12.1 RSHOT - Hot File Analysis
There are many means available to improve system performance on a VAX.
Many of these require that the system manager know which files are
being most heavily accessed. Usually, there are obvious choices, but
sometimes these heavily used files can be hard to identify.
Prior to DLB Plus, there has not been an easy way to make this determination. The "Hot File Analysis" report identifies files with high I/O activity. The files are listed in descending order by their total number of I/Os or their I/O rates.
You can use the information from this report and the methods suggested in Chapter 14, Reducing OpenVMS I/O Bottlenecks to help reduce file I/O bottlenecks.
12.2 RSCACHE - Suggested Files for Data Caching
Data files that have a high percentage of read I/Os are very good
candidates for local and global buffering or data caching. The "Files
Suggested for Data Buffering or Data Caching" Report presents the
system manager with a list of files that should be local or global
buffered or data cached.
A file is included on this list if the read percentage is seventy five percent or more. If a file is already data buffered and it still appears on this list, the number of local and global buffers set for this file should be increased.
You can use the information from this report and the methods suggested in Chapter 14, Reducing OpenVMS I/O Bottlenecks to help resolve these problems.
12.3 RSFRAG - File Fragmentation Analysis
OpenVMS creates and extends files in groups of contiguous disk blocks.
Each group is called a FRAGMENT or
EXTENT. As files are created and extended, the number
of file fragments increases. When a file is badly fragmented, a single
logical I/O request can require accessing multiple file fragments...in
turn causing multiple physical I/O requests and excessive disk head
movement. This is called a split I/O.
Each process that opens a file copies into its address space the locations of SOME of the file's fragments. By default, only eight fragments are copied into this file mapping area. If the process tries to access a fragment of the file not currently mapped, the file header must be reread into memory and a new set of file fragments copied into the mapping area. This is called a window turn.
Each file has at least one 512 byte file header. The file header contains information such as: file organization, recordsize, backup date, revision date, protection, extent mapping data, etc... If the file requires more fragments than can be stored in the primary file header, additional file headers must be created to hold the extent mapping data. The file becomes a "multi-header" file.

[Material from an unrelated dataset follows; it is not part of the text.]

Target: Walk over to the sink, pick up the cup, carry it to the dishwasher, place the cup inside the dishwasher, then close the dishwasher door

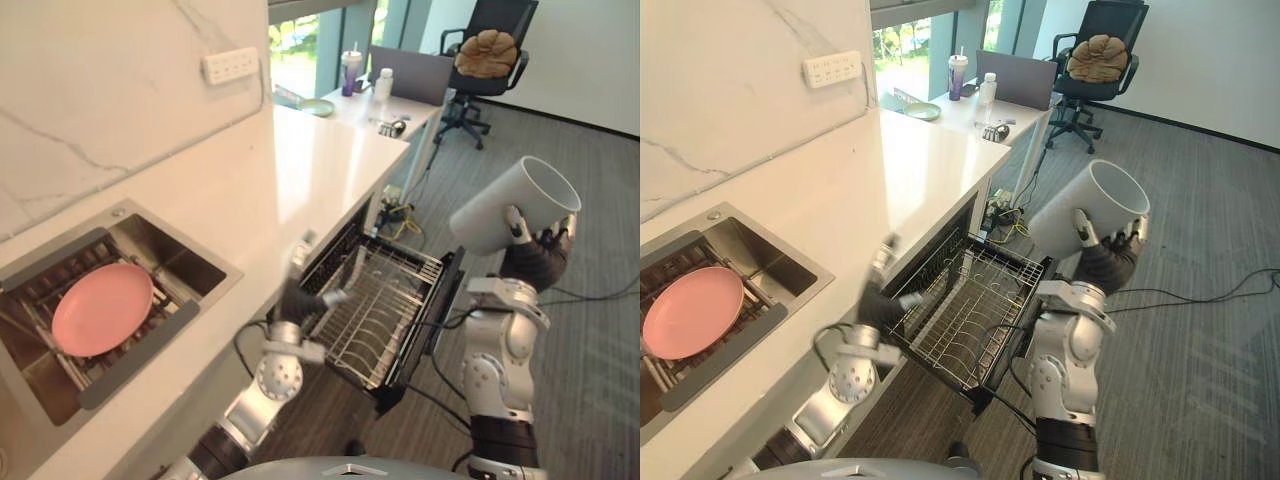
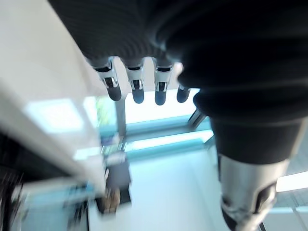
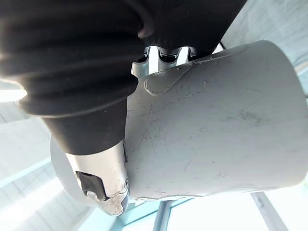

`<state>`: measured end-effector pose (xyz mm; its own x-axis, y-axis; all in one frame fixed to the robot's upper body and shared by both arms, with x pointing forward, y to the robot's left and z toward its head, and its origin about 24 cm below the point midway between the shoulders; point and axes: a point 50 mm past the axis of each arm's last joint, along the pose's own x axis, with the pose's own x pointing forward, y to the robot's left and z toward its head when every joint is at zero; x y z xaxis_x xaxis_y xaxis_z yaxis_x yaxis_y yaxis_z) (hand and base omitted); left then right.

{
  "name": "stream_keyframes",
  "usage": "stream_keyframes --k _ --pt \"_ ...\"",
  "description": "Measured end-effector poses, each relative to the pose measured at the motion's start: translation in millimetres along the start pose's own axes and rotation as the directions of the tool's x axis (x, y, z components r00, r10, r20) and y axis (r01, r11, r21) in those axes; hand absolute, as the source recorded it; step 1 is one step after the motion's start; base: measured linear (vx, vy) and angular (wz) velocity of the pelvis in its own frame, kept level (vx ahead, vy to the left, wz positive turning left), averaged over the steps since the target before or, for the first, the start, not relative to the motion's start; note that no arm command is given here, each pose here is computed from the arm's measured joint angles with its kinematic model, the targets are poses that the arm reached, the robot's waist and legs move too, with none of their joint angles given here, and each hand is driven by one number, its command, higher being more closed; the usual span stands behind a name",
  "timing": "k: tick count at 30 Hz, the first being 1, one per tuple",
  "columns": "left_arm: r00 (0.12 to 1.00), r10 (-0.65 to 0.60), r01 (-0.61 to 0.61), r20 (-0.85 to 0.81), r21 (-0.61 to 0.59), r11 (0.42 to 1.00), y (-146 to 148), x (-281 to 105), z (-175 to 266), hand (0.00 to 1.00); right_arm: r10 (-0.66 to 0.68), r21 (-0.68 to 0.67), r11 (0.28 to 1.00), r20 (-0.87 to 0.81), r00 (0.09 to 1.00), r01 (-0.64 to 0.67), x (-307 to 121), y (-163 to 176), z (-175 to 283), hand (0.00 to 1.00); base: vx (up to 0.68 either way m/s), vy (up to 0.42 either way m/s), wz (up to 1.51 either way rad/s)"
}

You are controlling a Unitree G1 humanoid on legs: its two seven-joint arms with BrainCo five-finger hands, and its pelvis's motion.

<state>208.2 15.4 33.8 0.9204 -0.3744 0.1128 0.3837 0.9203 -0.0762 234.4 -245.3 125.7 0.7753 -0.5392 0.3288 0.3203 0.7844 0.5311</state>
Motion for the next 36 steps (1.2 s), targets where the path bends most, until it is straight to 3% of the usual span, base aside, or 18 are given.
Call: stream_keyframes --k 2,4,7,10,13,15,17,19,22,26,27,30,31,36 --pt "0.978 -0.172 0.145 -0.115 -0.211 0.967 -15 -9 -12 0.0 -0.006 -0.056 0.998 -0.055 0.998 0.003 1 -13 -8 1.0 0.08 0.004 -0.01" --pt "0.929 -0.32 0.213 -0.184 -0.441 0.872 -24 -20 -24 0.0 -0.008 -0.133 0.991 -0.15 0.989 -0.013 -2 -29 -23 1.0 0.08 -0.008 0.02" --pt "0.891 -0.422 0.276 -0.169 -0.535 0.798 -28 -29 -27 0.0 0.027 -0.178 0.981 -0.245 0.969 -0.072 -4 -37 -37 1.0 0.05 -0.012 0.16" --pt "0.875 -0.444 0.285 -0.194 -0.536 0.795 -26 -35 -32 0.0 0.042 -0.181 0.979 -0.283 0.958 -0.096 -6 -41 -44 1.0 0.02 -0.006 0.28" --pt "0.874 -0.385 0.246 -0.295 -0.415 0.876 -8 -42 -43 0.0 0.056 -0.192 0.974 -0.314 0.948 -0.121 -6 -46 -48 1.0 0.0 0.003 0.27" --pt "0.838 -0.305 0.199 -0.452 -0.267 0.943 15 -54 -63 0.0 0.048 -0.2 0.972 -0.342 0.939 -0.122 -8 -51 -53 1.0 -0.02 -0.006 0.29" --pt "0.751 -0.22 0.175 -0.622 -0.133 0.976 35 -72 -87 0.0 0.033 -0.21 0.97 -0.375 0.926 -0.12 -10 -55 -60 1.0 0.0 -0.025 0.33" --pt "0.596 -0.075 0.15 -0.799 0.019 0.988 65 -105 -114 0.0 0.019 -0.218 0.968 -0.417 0.908 -0.121 -15 -58 -68 1.0 -0.03 -0.024 0.18" --pt "0.412 0.083 0.124 -0.908 0.146 0.982 91 -146 -135 0.0 0.011 -0.276 0.948 -0.478 0.879 -0.162 -21 -59 -81 1.0 -0.05 -0.018 0.07" --pt "0.362 0.129 0.128 -0.923 0.186 0.974 99 -164 -138 0.0 -0.005 -0.293 0.941 -0.507 0.862 -0.167 -23 -62 -87 1.0 -0.06 -0.015 0.19" --pt "0.369 0.131 0.052 -0.92 0.161 0.986 106 -163 -139 0.0 -0.008 -0.298 0.94 -0.51 0.86 -0.168 -19 -62 -91 1.0 -0.13 0.012 0.37" --pt "0.284 0.336 -0.159 -0.898 0.301 0.94 152 -159 -146 0.0 -0.076 -0.45 0.871 -0.521 0.85 -0.198 12 -60 -105 1.0 -0.11 -0.01 0.42" --pt "0.251 0.383 -0.177 -0.889 0.347 0.921 161 -167 -144 0.0 -0.077 -0.46 0.866 -0.509 0.857 -0.196 19 -56 -104 1.0 -0.09 -0.007 0.2" --pt "0.141 0.405 -0.322 -0.903 0.345 0.882 160 -201 -149 0.0 -0.097 -0.478 0.859 -0.503 0.859 -0.184 29 -56 -104 1.0 -0.02 -0.009 0.19"
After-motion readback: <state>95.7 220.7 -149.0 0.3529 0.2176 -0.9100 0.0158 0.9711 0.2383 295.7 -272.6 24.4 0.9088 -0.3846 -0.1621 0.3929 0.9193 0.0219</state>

Badly fragmented files cause poor performance:
You can use the information from this report and the methods suggested in Chapter 14, Reducing OpenVMS I/O Bottlenecks to address file fragmentation issues.
12.4 RSIMAGE, RDIMAGE, GIMAGE, GRIMAGE - Analysis by Image
The "I/O Analysis by Image" reports and graphs are used to determine
the I/O load that an image places on your system. This information is
helpful in scheduling operations to make the best use of your system's
capacity. An image that is using a lot of system resources might be
rescheduled for a non-peak time.
The information from this report is very helpful in capacity planning. If the system manager knows that the number of users of a particular application will grow, the manager can now determine the exact impact this will have on the system.
12.5 RSUSER, RDUSER, GUSER, GRUSER - Analysis by User
It is often difficult for a system manager to know exactly what
specific users are doing...what kinds of resources they are consuming.
As the number of users of a system grows, this task becomes even more
difficult. The "I/O Analysis by User" report shows the system manager
exactly which images a user is running and which files are being
accessed. This allows the system manager to identify growth and usage
patterns.
For capacity planning, it is important to know what impact specific users are having on the system. For example, if the sales staff will double, the impact they have on the system will also double. These reports show the system impact of each user.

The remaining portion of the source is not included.